§ **Task goal**
Search the material and gather each line with "robot" in it.
────────────────────
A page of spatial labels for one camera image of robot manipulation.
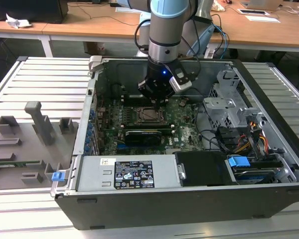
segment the computer case
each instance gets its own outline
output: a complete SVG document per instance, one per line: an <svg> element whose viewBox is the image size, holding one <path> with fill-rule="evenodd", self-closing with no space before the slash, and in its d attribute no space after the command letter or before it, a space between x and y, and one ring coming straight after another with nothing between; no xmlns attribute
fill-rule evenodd
<svg viewBox="0 0 299 239"><path fill-rule="evenodd" d="M0 0L0 20L5 20L7 13L30 22L62 23L67 12L67 0Z"/></svg>

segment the desk leg
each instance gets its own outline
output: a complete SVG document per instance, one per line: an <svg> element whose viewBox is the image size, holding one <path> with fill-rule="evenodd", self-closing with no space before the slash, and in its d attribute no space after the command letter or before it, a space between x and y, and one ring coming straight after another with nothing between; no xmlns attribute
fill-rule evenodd
<svg viewBox="0 0 299 239"><path fill-rule="evenodd" d="M209 43L207 45L204 58L205 59L213 59L216 48L217 48L217 44Z"/></svg>
<svg viewBox="0 0 299 239"><path fill-rule="evenodd" d="M50 36L48 36L48 35L39 36L39 40L42 43L45 57L53 57L53 54L52 54L53 46L52 46Z"/></svg>

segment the warning label
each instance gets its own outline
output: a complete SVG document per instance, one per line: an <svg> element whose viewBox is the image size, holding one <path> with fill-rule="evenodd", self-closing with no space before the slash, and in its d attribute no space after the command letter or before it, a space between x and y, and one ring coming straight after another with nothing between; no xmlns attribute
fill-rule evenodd
<svg viewBox="0 0 299 239"><path fill-rule="evenodd" d="M115 162L114 187L116 189L154 188L151 161Z"/></svg>

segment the blue drive latch
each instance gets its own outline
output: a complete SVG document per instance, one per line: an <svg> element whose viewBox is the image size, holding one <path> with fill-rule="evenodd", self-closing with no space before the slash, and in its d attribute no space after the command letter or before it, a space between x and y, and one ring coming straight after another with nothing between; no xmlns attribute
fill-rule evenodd
<svg viewBox="0 0 299 239"><path fill-rule="evenodd" d="M244 156L232 156L228 159L231 167L250 167L250 162Z"/></svg>
<svg viewBox="0 0 299 239"><path fill-rule="evenodd" d="M65 172L54 172L52 174L53 182L64 182L65 181Z"/></svg>

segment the wooden desk
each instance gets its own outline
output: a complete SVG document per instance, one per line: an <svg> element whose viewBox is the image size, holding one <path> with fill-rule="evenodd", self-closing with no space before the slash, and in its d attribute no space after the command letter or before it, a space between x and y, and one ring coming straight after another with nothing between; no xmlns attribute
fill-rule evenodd
<svg viewBox="0 0 299 239"><path fill-rule="evenodd" d="M5 21L0 21L0 32L4 33L16 33L16 34L43 34L42 31L44 27L47 25L45 22L32 22L31 27L22 27L19 29L16 29L14 27L11 27L6 23Z"/></svg>
<svg viewBox="0 0 299 239"><path fill-rule="evenodd" d="M284 2L299 10L299 3ZM243 8L239 0L233 0L233 9ZM230 37L229 48L293 51L299 52L299 16L280 10L273 13L281 23L249 21L244 15L232 9L218 13L222 18L222 27ZM14 29L5 22L0 22L0 36L6 38L39 39L45 55L53 57L52 40L92 41L133 43L139 13L115 12L114 7L85 6L80 3L69 3L69 12L63 24L33 23L33 27ZM213 17L219 25L217 16ZM208 51L217 48L221 42L219 33L215 33L208 45Z"/></svg>
<svg viewBox="0 0 299 239"><path fill-rule="evenodd" d="M295 10L299 10L296 2L284 2ZM234 10L243 8L238 0L233 4L223 6ZM249 21L245 15L238 14L233 9L218 12L222 20L223 30L230 37L229 48L254 49L271 51L295 51L299 52L299 16L279 10L274 13L267 11L272 17L278 17L281 23ZM213 16L214 23L219 25L218 16ZM221 42L220 34L214 34L209 48L217 48Z"/></svg>

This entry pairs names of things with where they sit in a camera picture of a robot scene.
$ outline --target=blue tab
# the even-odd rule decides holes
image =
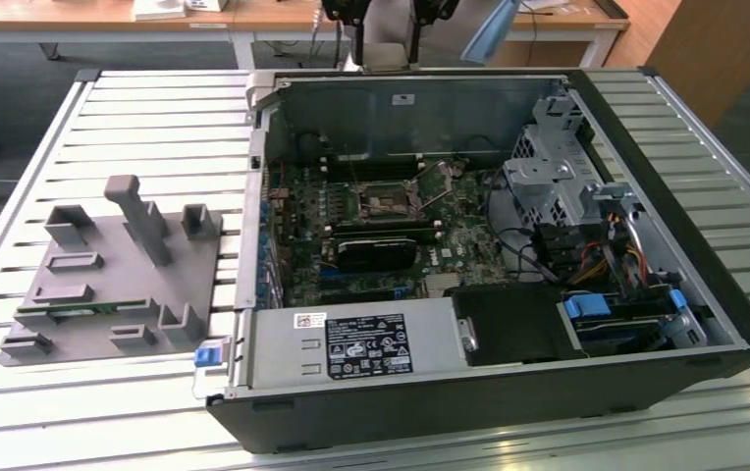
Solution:
[[[576,317],[579,317],[581,315],[580,309],[576,306],[576,303],[573,302],[572,299],[568,299],[567,301],[564,301],[564,309],[565,309],[565,311],[568,311],[568,317],[571,319],[576,319]]]
[[[679,311],[690,304],[687,302],[687,296],[684,296],[684,293],[680,289],[673,289],[672,291],[669,291],[668,297],[672,298],[672,302],[675,303],[675,307],[678,307]]]
[[[581,317],[611,315],[611,307],[608,301],[605,301],[605,296],[601,294],[575,294],[568,302],[573,303],[576,312]]]
[[[202,346],[194,350],[194,366],[203,368],[207,366],[221,365],[221,348],[214,346]]]

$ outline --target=warning label
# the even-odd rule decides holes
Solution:
[[[333,380],[413,373],[404,314],[325,320]]]

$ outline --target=floor
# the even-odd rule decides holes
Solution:
[[[308,45],[285,47],[286,56],[257,44],[259,68],[296,68],[308,61]],[[48,62],[32,44],[0,44],[0,180],[16,180],[80,69],[233,69],[233,50],[223,43],[63,44],[62,60]],[[329,67],[330,43],[310,61]],[[437,58],[436,66],[454,66]],[[722,120],[715,133],[750,171],[750,89]],[[0,210],[14,188],[0,183]]]

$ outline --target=metal rack
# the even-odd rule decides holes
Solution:
[[[750,295],[750,176],[657,77],[588,71]],[[173,211],[221,210],[210,336],[234,325],[250,125],[241,71],[102,72],[78,81],[0,216],[0,340],[28,289],[58,204],[89,214],[105,179],[133,173]],[[596,149],[621,175],[604,146]],[[450,436],[250,455],[191,395],[191,354],[0,366],[0,469],[716,469],[750,465],[750,370],[649,410]]]

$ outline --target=desk
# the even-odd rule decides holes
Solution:
[[[592,0],[573,0],[587,10],[569,15],[536,16],[537,37],[532,30],[532,16],[517,15],[507,41],[577,41],[588,46],[581,56],[583,67],[604,63],[619,32],[628,28],[628,20],[611,19]],[[233,24],[233,46],[238,66],[254,69],[251,43],[255,41],[306,41],[313,27],[312,0],[242,0]],[[334,40],[332,23],[324,23],[317,40]]]
[[[571,15],[539,16],[537,41],[588,43],[580,64],[600,66],[627,20],[613,20],[592,0],[575,0],[587,7]],[[254,69],[251,43],[310,40],[312,0],[231,0],[221,13],[189,12],[181,19],[131,20],[131,0],[0,0],[0,42],[157,42],[227,41],[241,69]],[[333,40],[326,22],[317,40]],[[515,19],[508,41],[533,39],[532,18]]]
[[[750,296],[750,176],[659,78],[632,70],[588,76]],[[60,204],[119,214],[97,198],[114,173],[139,176],[143,197],[163,212],[199,201],[226,213],[210,337],[233,332],[243,205],[234,168],[247,159],[251,129],[245,83],[242,71],[133,71],[74,84],[0,214],[0,340],[48,241],[39,221]],[[605,147],[595,149],[619,177]],[[640,412],[250,455],[191,395],[191,358],[0,366],[0,470],[750,467],[750,370]]]

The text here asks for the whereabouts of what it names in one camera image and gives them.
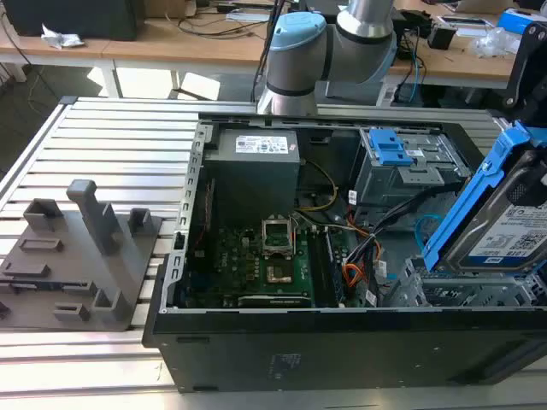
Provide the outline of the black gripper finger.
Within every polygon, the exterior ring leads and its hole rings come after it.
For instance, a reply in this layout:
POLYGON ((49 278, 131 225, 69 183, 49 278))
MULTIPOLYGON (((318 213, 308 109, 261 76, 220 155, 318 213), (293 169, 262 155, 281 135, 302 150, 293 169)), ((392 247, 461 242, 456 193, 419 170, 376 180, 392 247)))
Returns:
POLYGON ((546 190, 546 148, 530 152, 527 176, 529 190, 546 190))
POLYGON ((546 123, 546 23, 526 27, 502 99, 510 120, 523 124, 546 123))

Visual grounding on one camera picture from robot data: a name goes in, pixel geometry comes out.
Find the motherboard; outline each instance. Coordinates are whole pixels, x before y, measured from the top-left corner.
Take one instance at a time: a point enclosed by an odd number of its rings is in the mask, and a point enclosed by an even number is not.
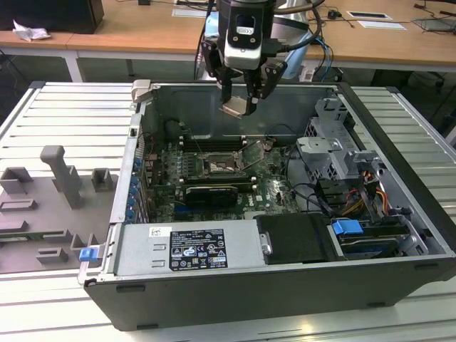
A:
[[[150,222],[298,212],[285,176],[286,149],[266,139],[154,144],[145,155]]]

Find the wooden desk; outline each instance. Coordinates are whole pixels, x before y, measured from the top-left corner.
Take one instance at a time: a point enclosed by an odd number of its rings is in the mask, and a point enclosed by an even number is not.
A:
[[[410,23],[430,15],[413,4],[420,0],[326,0],[337,6],[345,19],[346,11],[371,11],[389,15],[407,31],[363,28],[358,22],[328,21],[323,28],[326,42],[334,51],[334,66],[411,71],[456,71],[456,36],[423,33]],[[427,3],[439,16],[440,10],[456,12],[456,5]],[[121,58],[167,61],[192,61],[204,22],[201,18],[173,17],[172,4],[152,3],[138,6],[136,1],[103,0],[105,17],[93,35],[52,33],[46,41],[27,43],[11,32],[0,32],[0,48],[5,53],[65,58],[73,81],[83,76],[78,58]],[[328,9],[320,7],[326,18]],[[306,63],[315,65],[322,58],[319,46],[311,46]]]

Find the power supply label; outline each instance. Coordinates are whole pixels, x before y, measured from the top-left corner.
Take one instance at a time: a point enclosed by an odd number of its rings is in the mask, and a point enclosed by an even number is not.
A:
[[[223,229],[171,232],[170,269],[220,269],[228,267]]]

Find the floor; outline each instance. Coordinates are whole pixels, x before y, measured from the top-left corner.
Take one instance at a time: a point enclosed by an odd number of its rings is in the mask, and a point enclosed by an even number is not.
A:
────────────────────
§ **Answer to this task**
A page of spatial labels for one camera image of robot manipulation.
This entry pairs names of things with where they sit in a camera picture of a robot scene.
Visual grounding on one camera picture from robot data: a name goes in, pixel geometry comes out.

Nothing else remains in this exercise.